Une délégation de la Présidence de la République, conduite par le chargé des missions du Chef de l’État dans la Grande Orientale, le Dr Didier Baituapala, a effectué ce vendredi 8 mai 2026 une visite d’inspection sur le chantier de construction de la future université moderne de Kisangani.
Accompagnée du recteur de l’Université de Kisangani et du secrétaire général académique, la délégation s’est rendue sur le site du projet afin de s’imprégner de l’état d’avancement des travaux exécutés par une entreprise indienne en charge de la réalisation de cette infrastructure universitaire de grande envergure.

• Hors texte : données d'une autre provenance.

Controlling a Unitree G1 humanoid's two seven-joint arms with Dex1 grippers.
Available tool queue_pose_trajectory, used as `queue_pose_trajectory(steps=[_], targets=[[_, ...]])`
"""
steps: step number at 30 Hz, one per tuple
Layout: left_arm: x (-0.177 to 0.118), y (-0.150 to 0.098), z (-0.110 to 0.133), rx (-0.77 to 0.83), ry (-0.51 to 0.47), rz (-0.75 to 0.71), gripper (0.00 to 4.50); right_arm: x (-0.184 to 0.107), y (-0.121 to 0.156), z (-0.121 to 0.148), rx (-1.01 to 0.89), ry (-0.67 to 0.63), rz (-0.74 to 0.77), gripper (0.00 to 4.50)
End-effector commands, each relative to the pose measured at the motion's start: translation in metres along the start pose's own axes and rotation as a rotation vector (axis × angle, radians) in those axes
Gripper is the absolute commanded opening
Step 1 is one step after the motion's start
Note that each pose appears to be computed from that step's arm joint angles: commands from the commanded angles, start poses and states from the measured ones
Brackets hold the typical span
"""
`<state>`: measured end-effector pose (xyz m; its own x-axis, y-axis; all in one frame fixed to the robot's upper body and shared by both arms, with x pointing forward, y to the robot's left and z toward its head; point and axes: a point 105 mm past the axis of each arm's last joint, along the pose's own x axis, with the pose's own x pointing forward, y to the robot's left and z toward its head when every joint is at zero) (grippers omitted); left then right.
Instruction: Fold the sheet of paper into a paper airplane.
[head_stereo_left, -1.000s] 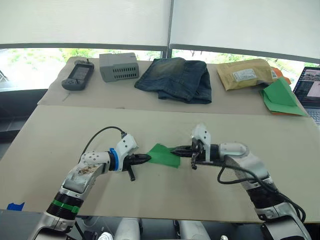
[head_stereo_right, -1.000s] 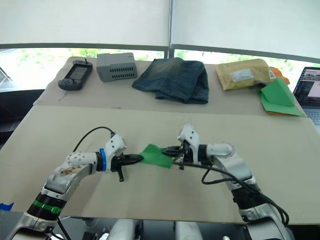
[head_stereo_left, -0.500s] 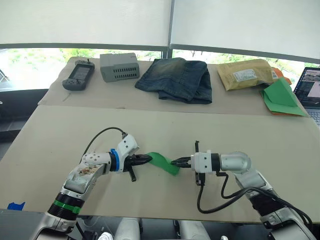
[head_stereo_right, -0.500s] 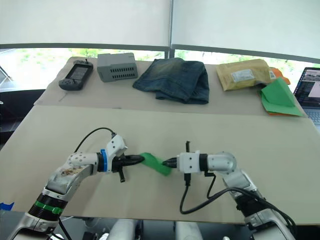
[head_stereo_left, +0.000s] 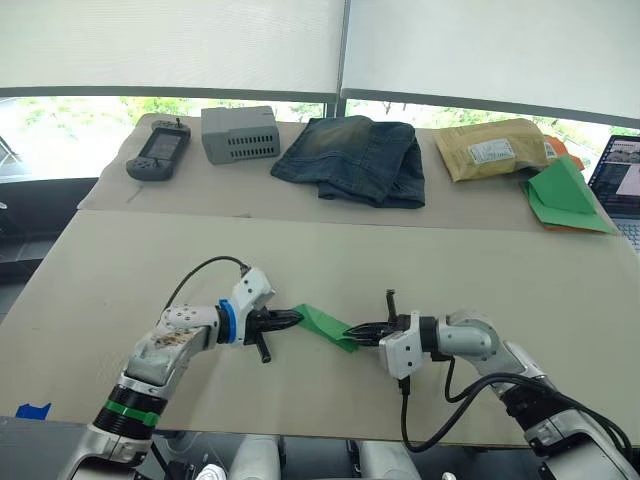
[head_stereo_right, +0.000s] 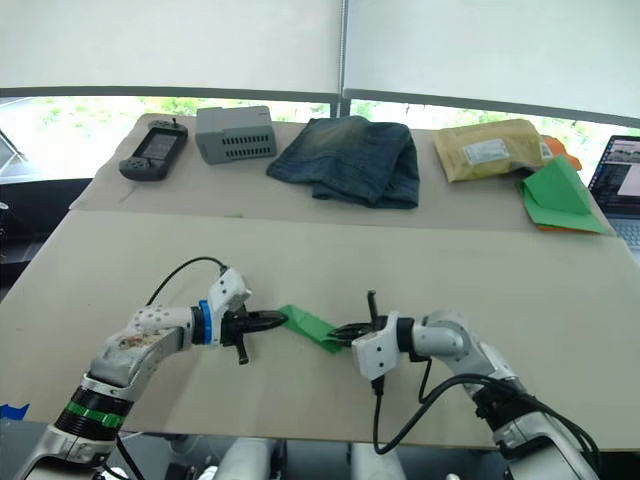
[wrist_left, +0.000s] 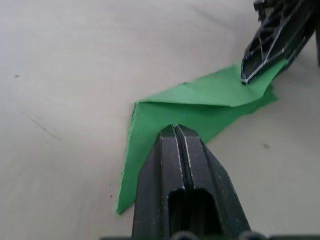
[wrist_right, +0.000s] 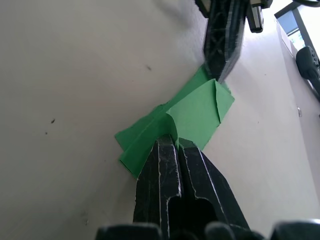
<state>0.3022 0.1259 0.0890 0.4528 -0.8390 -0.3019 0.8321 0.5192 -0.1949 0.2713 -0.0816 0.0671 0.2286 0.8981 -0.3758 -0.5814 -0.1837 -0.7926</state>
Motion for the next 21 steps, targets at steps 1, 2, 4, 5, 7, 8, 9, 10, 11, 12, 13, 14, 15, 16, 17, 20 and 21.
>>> queue_pose_trajectory(steps=[1,2,4,5,7,8,9,10,11,12,13,14,15,16,17,20,21], targets=[[-0.015,0.011,0.032,-0.033,-0.125,0.018,0.0,0.001,0.018,-0.009,0.013,0.045,0.076,0.07],[-0.015,0.008,0.036,-0.041,-0.139,0.001,0.0,0.001,0.018,-0.009,0.014,0.046,0.074,0.07],[-0.007,0.0,0.041,-0.015,-0.143,-0.036,0.0,0.002,0.019,-0.009,0.02,0.045,0.072,0.07],[-0.001,-0.004,0.043,0.002,-0.141,-0.049,0.0,0.003,0.019,-0.009,0.028,0.045,0.069,0.07],[0.01,-0.013,0.044,0.02,-0.134,-0.079,0.0,0.004,0.019,-0.008,0.049,0.04,0.056,0.07],[0.014,-0.016,0.043,0.034,-0.122,-0.089,0.0,0.004,0.019,-0.008,0.051,0.039,0.053,0.07],[0.019,-0.019,0.04,0.05,-0.102,-0.101,0.0,0.004,0.019,-0.008,0.054,0.039,0.052,0.07],[0.022,-0.022,0.037,0.065,-0.081,-0.111,0.0,0.005,0.019,-0.008,0.053,0.041,0.052,0.07],[0.026,-0.023,0.031,0.076,-0.051,-0.109,0.0,0.005,0.02,-0.008,0.052,0.045,0.052,0.07],[0.03,-0.021,0.023,0.095,-0.009,-0.095,0.0,0.004,0.02,-0.009,0.054,0.05,0.049,0.07],[0.033,-0.02,0.016,0.11,0.026,-0.082,0.0,0.004,0.02,-0.009,0.058,0.056,0.045,0.07],[0.034,-0.018,0.009,0.118,0.055,-0.076,0.0,0.003,0.021,-0.01,0.059,0.061,0.043,0.07],[0.035,-0.017,0.002,0.127,0.081,-0.07,0.0,0.002,0.021,-0.01,0.064,0.066,0.039,0.07],[0.036,-0.016,-0.003,0.13,0.1,-0.067,0.0,0.001,0.022,-0.01,0.066,0.07,0.037,0.07],[0.037,-0.016,-0.009,0.135,0.121,-0.068,0.0,0.001,0.022,-0.01,0.065,0.074,0.035,0.07],[0.04,-0.014,-0.023,0.146,0.174,-0.07,0.0,-0.001,0.02,-0.009,0.071,0.08,0.016,0.07],[0.043,-0.012,-0.028,0.141,0.189,-0.058,0.0,-0.001,0.018,-0.008,0.071,0.079,0.009,0.07]])
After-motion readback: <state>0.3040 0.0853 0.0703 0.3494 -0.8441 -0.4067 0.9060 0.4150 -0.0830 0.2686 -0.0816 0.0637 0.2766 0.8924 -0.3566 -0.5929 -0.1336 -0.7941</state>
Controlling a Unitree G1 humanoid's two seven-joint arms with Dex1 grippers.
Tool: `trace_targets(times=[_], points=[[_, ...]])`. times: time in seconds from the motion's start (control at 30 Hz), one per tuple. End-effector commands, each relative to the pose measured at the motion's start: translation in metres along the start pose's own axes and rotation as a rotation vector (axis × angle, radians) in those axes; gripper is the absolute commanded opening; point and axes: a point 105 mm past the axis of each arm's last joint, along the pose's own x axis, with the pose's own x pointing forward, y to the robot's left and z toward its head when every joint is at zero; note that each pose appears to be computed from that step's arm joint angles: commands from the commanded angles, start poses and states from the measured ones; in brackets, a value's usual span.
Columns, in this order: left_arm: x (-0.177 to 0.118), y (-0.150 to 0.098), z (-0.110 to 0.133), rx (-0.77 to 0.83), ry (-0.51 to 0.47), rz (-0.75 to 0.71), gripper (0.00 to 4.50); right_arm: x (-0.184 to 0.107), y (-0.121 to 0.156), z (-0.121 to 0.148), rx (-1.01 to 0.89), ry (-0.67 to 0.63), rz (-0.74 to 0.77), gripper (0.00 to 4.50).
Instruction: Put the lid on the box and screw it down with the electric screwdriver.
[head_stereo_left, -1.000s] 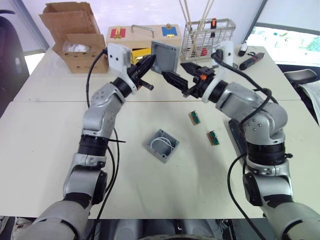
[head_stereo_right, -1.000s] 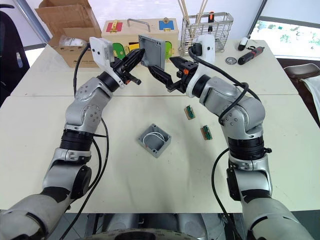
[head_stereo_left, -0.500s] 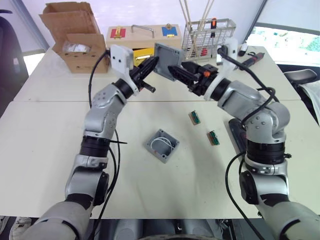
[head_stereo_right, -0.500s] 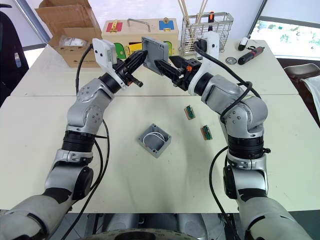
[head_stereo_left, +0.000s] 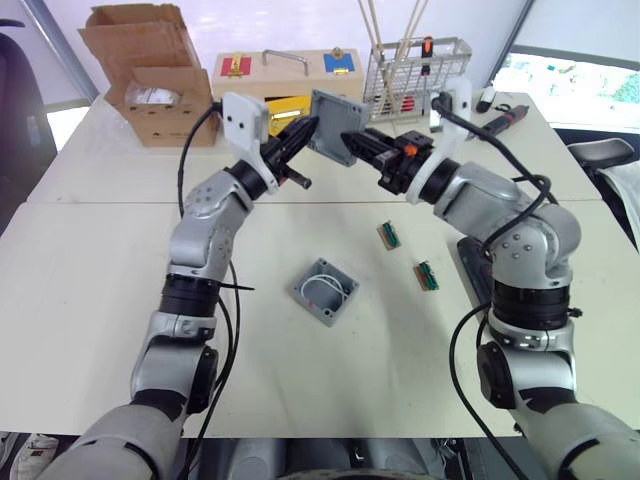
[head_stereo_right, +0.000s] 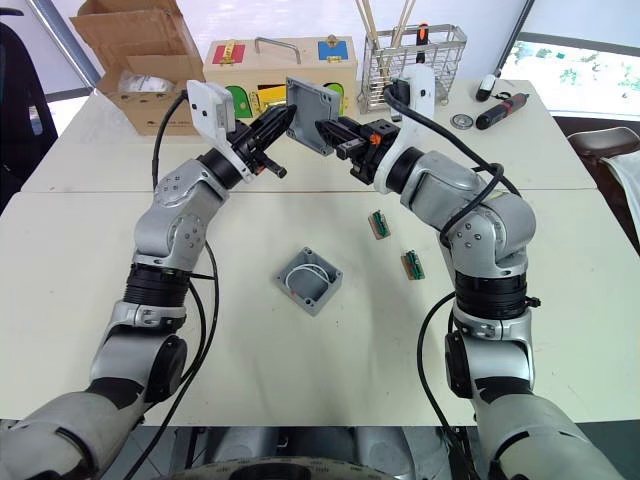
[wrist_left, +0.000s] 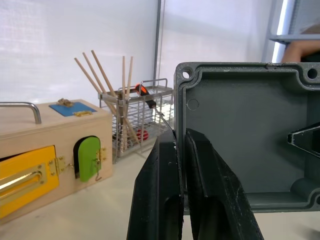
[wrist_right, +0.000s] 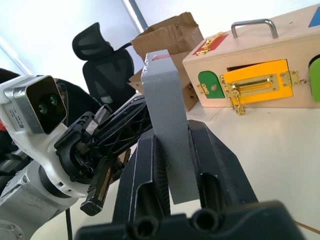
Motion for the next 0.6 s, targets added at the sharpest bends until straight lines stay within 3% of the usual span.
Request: trace_targets(times=[0.03, 0.13, 0.23, 0.4, 0.47, 0.53, 0.6], points=[[-0.008, 0.005, 0.021, -0.029, -0.057, -0.033, 1.51, -0.006, 0.008, 0.02, -0.077, -0.076, 0.008, 0.17], [-0.014, 0.013, 0.024, -0.032, -0.049, -0.025, 3.03, -0.009, 0.007, 0.02, -0.12, -0.085, -0.01, 0.17], [-0.033, 0.021, 0.028, -0.058, 0.018, -0.069, 4.45, -0.019, 0.006, 0.012, -0.237, -0.049, -0.034, 0.17], [-0.066, 0.023, 0.028, -0.169, 0.184, -0.223, 4.45, -0.042, 0.014, 0.016, -0.613, -0.116, -0.047, 0.17], [-0.075, 0.024, 0.023, -0.18, 0.255, -0.257, 4.45, -0.05, 0.019, 0.01, -0.91, -0.112, -0.054, 0.17], [-0.083, 0.027, 0.018, -0.19, 0.328, -0.287, 4.45, -0.06, 0.03, -0.019, -1.397, -0.058, 0.037, 0.17], [-0.084, 0.03, 0.016, -0.197, 0.349, -0.295, 4.45, -0.069, 0.035, -0.046, -1.584, -0.027, 0.145, 0.17]])
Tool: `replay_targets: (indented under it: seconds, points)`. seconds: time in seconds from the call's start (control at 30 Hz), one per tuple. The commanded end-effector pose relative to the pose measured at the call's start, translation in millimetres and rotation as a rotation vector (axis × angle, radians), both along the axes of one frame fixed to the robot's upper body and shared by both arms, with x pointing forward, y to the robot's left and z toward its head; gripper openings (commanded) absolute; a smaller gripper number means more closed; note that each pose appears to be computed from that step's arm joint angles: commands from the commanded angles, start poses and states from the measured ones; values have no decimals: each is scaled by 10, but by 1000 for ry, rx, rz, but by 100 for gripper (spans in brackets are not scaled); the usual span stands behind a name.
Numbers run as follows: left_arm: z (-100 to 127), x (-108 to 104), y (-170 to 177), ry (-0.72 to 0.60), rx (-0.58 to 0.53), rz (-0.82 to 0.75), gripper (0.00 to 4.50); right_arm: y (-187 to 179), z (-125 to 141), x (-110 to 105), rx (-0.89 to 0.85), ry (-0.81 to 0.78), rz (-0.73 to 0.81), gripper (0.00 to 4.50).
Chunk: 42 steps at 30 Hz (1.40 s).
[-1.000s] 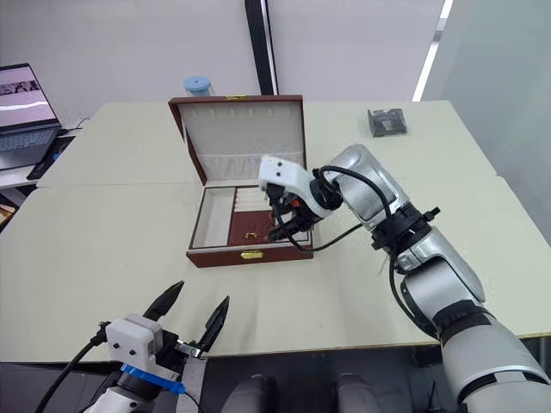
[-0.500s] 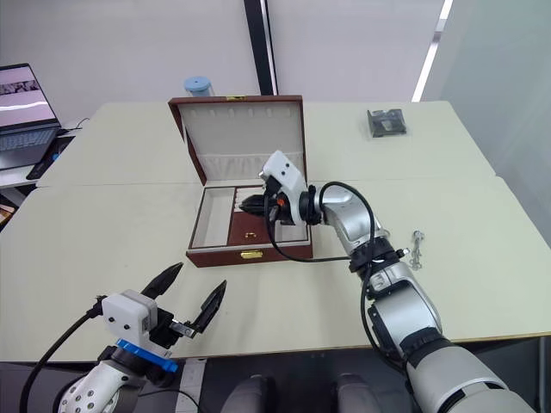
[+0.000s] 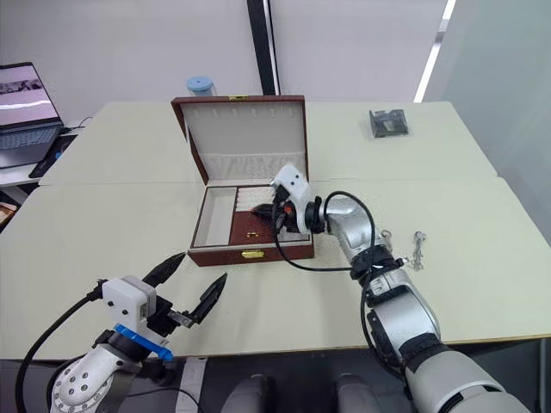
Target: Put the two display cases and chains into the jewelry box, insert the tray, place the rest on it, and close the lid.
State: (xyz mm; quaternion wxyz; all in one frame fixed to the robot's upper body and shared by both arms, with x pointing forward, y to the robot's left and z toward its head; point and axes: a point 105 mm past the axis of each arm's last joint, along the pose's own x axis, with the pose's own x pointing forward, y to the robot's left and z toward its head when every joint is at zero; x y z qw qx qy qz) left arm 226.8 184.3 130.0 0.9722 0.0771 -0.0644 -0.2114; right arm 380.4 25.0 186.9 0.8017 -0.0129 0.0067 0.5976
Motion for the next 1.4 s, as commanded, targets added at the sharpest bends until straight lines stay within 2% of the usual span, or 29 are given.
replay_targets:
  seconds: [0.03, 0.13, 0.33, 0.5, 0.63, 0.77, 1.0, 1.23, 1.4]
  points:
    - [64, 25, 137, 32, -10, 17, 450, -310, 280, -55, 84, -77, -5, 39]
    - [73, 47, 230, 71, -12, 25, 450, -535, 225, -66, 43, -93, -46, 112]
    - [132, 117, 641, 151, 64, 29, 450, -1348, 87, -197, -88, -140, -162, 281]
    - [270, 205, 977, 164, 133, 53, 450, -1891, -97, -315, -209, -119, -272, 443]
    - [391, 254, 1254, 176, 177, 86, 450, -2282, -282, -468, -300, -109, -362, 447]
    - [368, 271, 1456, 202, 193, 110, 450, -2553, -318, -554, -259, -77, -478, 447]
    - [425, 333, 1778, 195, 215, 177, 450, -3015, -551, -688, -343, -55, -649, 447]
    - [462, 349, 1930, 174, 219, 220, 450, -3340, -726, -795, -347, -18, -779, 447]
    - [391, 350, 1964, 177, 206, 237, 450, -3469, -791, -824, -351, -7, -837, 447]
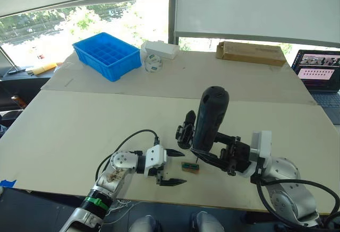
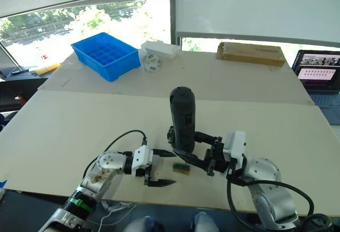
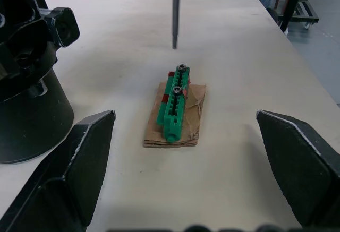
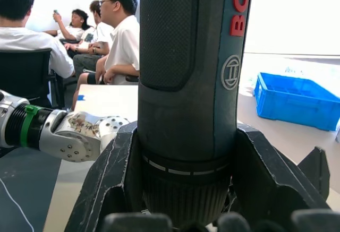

Au cours de cette visite, les responsables techniques de l’entreprise ont présenté aux membres de la délégation les différentes étapes déjà amorcées. Selon le porte-parole de l’entreprise, les travaux se trouvent encore à leur phase initiale, marquée notamment par l’installation de la base vie, la construction de l’entrepôt ainsi que l’excavation du terrain destiné à accueillir les homes des étudiants.
Cinq résidences universitaires sont prévues dans le cadre de ce projet, dont deux réservées aux étudiantes. Chaque bâtiment aura une capacité d’accueil de 200 pensionnaires, soit un total de 1.000 étudiants qui pourront être hébergés dans ce futur complexe universitaire.
La délégation présidentielle a également visité les espaces où seront érigés les auditoires, l’amphithéâtre, les bâtiments administratifs, les laboratoires ainsi que la cafétéria. D’après les projections communiquées par les responsables du chantier, la livraison complète des travaux est attendue pour l’année 2028.

Au-delà du chantier de construction, la mission s’est aussi intéressée à une autre préoccupation majeure de l’Université de Kisangani : la menace grandissante des érosions qui fragilisent plusieurs infrastructures du campus.
Le recteur de l’établissement, le professeur Mathieu Kirongozi Bometa, a conduit les membres de la délégation sur plusieurs sites à risque, notamment derrière le home Wagenya, du côté de l’École d’hôtellerie et de tourisme, ainsi qu’à proximité du bâtiment abritant le Centre Monaco.
Face à l’ampleur des dégâts observés et aux risques qui pèsent sur les infrastructures universitaires, la délégation de la Présidence a reconnu le caractère préoccupant de la situation. Elle a promis de transmettre un rapport détaillé à la hiérarchie afin qu’une intervention rapide puisse être envisagée.